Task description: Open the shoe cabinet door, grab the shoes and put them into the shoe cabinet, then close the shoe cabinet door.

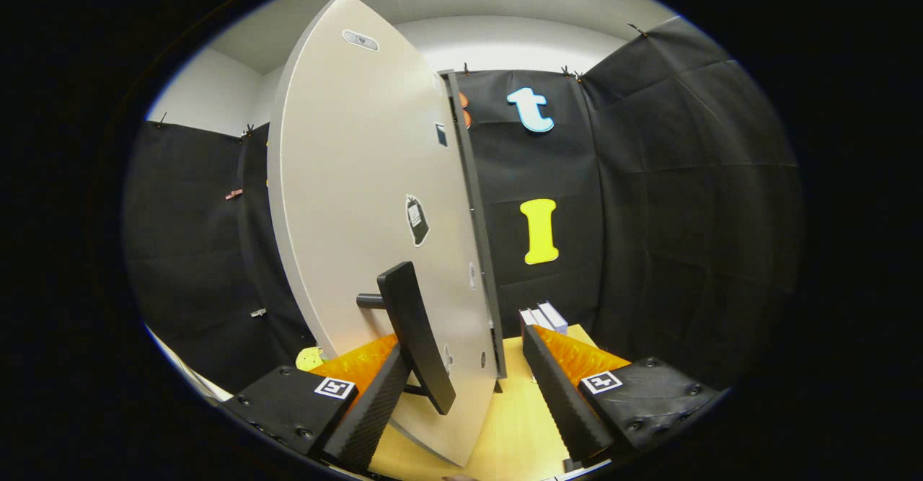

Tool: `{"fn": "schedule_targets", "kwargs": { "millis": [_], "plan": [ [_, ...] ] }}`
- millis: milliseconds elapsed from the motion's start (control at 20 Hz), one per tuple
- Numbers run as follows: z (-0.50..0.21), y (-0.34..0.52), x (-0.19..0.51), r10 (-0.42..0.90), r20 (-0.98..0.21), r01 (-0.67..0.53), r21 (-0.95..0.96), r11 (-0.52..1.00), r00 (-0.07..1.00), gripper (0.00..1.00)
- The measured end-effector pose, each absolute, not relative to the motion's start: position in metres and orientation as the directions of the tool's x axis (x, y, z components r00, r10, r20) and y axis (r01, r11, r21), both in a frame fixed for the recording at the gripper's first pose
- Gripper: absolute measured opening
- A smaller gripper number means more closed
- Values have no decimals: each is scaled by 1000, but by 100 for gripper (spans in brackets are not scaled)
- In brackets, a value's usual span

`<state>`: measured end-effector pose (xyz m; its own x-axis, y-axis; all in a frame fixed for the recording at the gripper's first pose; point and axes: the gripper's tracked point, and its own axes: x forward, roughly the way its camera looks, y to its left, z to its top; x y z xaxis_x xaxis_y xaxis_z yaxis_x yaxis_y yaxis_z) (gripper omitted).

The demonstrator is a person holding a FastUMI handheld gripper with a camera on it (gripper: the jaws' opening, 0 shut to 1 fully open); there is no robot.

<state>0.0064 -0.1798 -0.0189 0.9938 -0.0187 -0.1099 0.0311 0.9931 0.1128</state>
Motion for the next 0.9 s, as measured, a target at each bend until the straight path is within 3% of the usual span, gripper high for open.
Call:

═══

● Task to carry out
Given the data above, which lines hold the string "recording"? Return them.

● Output
- The measured end-effector pose, each absolute, not relative to the motion's start: position in metres and orientation as the directions of the tool's x axis (x, y, z components r00, r10, r20) and y axis (r01, r11, r21), both in a frame fixed for the recording at the gripper's first pose
`<state>`: measured end-effector pose (xyz m; its own x-axis, y-axis; all in a frame fixed for the recording at the gripper's first pose; point and axes: the gripper's tracked point, and its own axes: x forward, roughly the way its camera looks, y to its left, z to its top; x y z xaxis_x xaxis_y xaxis_z yaxis_x yaxis_y yaxis_z) (gripper omitted).

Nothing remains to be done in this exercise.